Ao titubeante e negocial Guterres seguiu-se um jovem Durão Barroso que prometeu mundos e fundos e fugiu em direcção à Comissão Europeia à primeira oportunidade. Como se não bastasse o inqualificável acto de subserviência em que se traduziu o seu papel de mordomo da Cimeira das Lages que prenunciou a invasão norte-americana do Iraque, ainda abandonou as funções deixando no seu lugar um substituto de enormíssimo peso político – o inqualificável Santana Lopes – e o acólito Paulo Portas.

Tudo isto aconteceu com o beneplácito do antecessor de Cavaco Silva na Presidência da República – Jorge Sampaio – que a tudo foi dando a indispensável cobertura legal, talvez na expectativa de assegurar para o seu partido (o PS) uma vitória nas eleições que toda a gente sabia que viriam a ser antecipadas e que, na linha do benjamim de Cavaco Silva, nos trouxeram José Sócrates, o benjamim de António Guterres.

Perante esta rápida resenha que expectativas poderemos alimentar para o nosso futuro? Será com o contributo dos “jotas”, formados em generalidades e banalidades, que ambicionam substituir no poder os seus actuais detentores que surgirão contributos válidos para invertermos a situação de cinzentismo político que é o que realmente revela o estudo da Universidade Católica?

Para mim, como para muitos outros, que não pertencem nem nunca pertenceram a qualquer associação de “jotas”, a resposta é particularmente simples – este discurso e as iniciativas de Cavaco Silva continuarão a ser apenas mais do mesmo…pelo menos enquanto aceitarmos pacificamente que aqueles que nos conduziram até aqui se arroguem o estatuto de salvadores da Pátria.
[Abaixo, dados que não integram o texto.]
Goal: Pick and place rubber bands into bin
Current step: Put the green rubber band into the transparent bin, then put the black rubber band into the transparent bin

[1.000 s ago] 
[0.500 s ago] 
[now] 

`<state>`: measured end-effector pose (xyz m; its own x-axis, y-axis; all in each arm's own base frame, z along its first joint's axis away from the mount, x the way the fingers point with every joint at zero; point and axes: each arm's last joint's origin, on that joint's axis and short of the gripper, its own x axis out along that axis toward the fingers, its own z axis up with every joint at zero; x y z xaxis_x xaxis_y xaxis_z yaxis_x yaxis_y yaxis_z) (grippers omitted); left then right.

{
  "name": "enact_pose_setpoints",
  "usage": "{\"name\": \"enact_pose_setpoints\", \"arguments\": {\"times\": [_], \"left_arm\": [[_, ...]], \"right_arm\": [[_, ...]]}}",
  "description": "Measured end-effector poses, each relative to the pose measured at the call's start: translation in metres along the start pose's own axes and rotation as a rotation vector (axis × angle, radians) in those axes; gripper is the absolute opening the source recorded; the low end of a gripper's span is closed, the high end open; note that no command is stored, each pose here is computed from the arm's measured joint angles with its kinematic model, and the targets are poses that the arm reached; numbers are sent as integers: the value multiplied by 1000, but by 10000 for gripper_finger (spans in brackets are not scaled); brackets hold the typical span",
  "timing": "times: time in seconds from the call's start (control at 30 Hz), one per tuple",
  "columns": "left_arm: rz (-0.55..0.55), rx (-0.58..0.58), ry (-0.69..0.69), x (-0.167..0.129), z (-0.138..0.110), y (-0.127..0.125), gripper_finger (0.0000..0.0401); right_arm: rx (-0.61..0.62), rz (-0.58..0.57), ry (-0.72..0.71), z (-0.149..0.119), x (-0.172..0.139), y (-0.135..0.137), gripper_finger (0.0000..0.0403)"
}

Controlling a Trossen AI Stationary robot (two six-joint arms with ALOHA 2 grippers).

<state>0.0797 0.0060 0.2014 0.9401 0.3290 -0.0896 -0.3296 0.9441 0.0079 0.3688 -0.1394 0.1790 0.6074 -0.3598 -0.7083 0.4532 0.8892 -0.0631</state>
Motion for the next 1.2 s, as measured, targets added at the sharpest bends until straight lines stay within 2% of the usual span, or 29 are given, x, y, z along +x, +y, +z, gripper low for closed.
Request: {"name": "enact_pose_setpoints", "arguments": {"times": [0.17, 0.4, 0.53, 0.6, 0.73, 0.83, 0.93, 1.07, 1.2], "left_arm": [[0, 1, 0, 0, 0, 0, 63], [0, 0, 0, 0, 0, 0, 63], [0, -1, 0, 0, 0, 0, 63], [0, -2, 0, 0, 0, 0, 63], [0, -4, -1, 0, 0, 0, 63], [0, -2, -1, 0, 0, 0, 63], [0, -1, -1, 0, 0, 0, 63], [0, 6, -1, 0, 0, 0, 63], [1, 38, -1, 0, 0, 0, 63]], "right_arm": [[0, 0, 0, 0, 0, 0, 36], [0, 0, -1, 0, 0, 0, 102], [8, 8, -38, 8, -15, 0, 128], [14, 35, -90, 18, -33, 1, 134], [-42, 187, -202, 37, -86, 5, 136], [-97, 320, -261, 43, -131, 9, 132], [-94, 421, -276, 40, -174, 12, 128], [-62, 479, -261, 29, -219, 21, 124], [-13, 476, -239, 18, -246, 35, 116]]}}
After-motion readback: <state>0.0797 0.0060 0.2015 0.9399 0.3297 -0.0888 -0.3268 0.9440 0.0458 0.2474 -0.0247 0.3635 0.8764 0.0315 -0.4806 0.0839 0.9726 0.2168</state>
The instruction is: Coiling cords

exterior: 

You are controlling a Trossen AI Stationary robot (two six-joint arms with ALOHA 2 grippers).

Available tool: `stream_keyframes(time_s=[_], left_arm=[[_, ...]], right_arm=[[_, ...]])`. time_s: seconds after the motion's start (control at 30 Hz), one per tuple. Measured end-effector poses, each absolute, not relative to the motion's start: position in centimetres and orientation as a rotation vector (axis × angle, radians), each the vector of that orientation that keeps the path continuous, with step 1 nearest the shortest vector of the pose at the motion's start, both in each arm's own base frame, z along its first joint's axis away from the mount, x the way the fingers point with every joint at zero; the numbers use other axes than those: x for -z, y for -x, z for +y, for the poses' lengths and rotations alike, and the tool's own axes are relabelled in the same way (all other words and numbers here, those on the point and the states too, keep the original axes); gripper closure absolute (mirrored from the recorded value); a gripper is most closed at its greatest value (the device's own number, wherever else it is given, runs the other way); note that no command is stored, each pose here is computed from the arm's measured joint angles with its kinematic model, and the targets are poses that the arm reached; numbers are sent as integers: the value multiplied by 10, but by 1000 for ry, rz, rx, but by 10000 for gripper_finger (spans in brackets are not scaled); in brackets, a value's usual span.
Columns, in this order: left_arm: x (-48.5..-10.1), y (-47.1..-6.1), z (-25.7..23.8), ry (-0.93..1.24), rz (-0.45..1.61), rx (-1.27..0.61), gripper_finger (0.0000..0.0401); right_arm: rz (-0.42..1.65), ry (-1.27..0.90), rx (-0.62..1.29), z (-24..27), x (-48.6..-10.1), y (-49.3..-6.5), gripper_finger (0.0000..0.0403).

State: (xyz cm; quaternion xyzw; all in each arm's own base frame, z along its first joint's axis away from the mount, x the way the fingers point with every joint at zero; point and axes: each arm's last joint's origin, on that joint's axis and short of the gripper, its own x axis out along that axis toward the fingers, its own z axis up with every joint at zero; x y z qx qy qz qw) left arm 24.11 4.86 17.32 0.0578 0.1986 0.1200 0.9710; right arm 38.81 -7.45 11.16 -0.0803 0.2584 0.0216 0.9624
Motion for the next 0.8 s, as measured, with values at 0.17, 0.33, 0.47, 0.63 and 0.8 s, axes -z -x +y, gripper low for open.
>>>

Isto dito, invade-me uma tristeza tão grande e um sentimento de incapacidade tal que nem a nota de esperança com que planeei acabar este post parece já fazer sentido. Mas, para os que forem mais optimistas que eu, aqui recordo uma parte da crónica semanal de Baptista-Bastos[4]:

«O FUTURO É HOJE

Trinta e quatro anos depois, continuo a viver no refúgio das minhas esperanças. É muito difícil separar-me dessa ideia de comunidade que foi a moral da resistência, e do conceito de que a História caminha no sentido da libertação do homem. Mas também aprendi a não me acomodar a essa espécie de vocação para o desencanto, reduto onde se lastimam homens e mulheres da minha geração e da seguinte. A festa acabou. Vivemos um instante em que protagonizámos um apólogo presumidamente dialogal, porque, na realidade, havia, e sempre houve, dois países, com compromissos inconciliáveis e linguagens opostas. A existência de classes não é uma falácia, embora queiram inculcar a sua ausência a fim de impedir que as julguemos.

A festa acabou. Não terminou, porém, a definição daquilo que possui a faculdade de reavivar o que pretendem fazer-nos esquecer: os sonhos, a teimosia da vontade, a obstinação da esperança. Chamam-lhe utopia, e condenam-na como fautor de destruição do outro e, portanto, de si próprio, em benefício de uma verdade suspeita. A cada um a sua idiossincrasia, as suas possibilidades, a sua área de agir. Pessoalmente, sou incapaz de viver sem palavras, sem livros, sem o ajustamento desses livros e dessas palavras a uma ética que respeite o leitor, para nunca me extraviar do princípio das convicções mútuas
___________
[1] Citado nesta notícia do PUBLICO.
[2] Termo de origem francesa, criado a partir de um verso da Canção "La Mort de la Palice" dedicada a Jacques de la Palice e que retrata uma frase que contém uma repetição que já poderia ser deduzida sem qualquer ambiguidade a partir de uma afirmação contida na primeira parte da frase. (adaptado de Wikipédia).
[3] O ESTUDO SOBRE AS ATITUDES E COMPORTAMENTOS POLÍTICOS DOS JOVENS EM PORTUGAL, pode ser encontrado neste endereço.
[4] A crónica de Baptista-Bastos pode ser lida na íntegra aqui.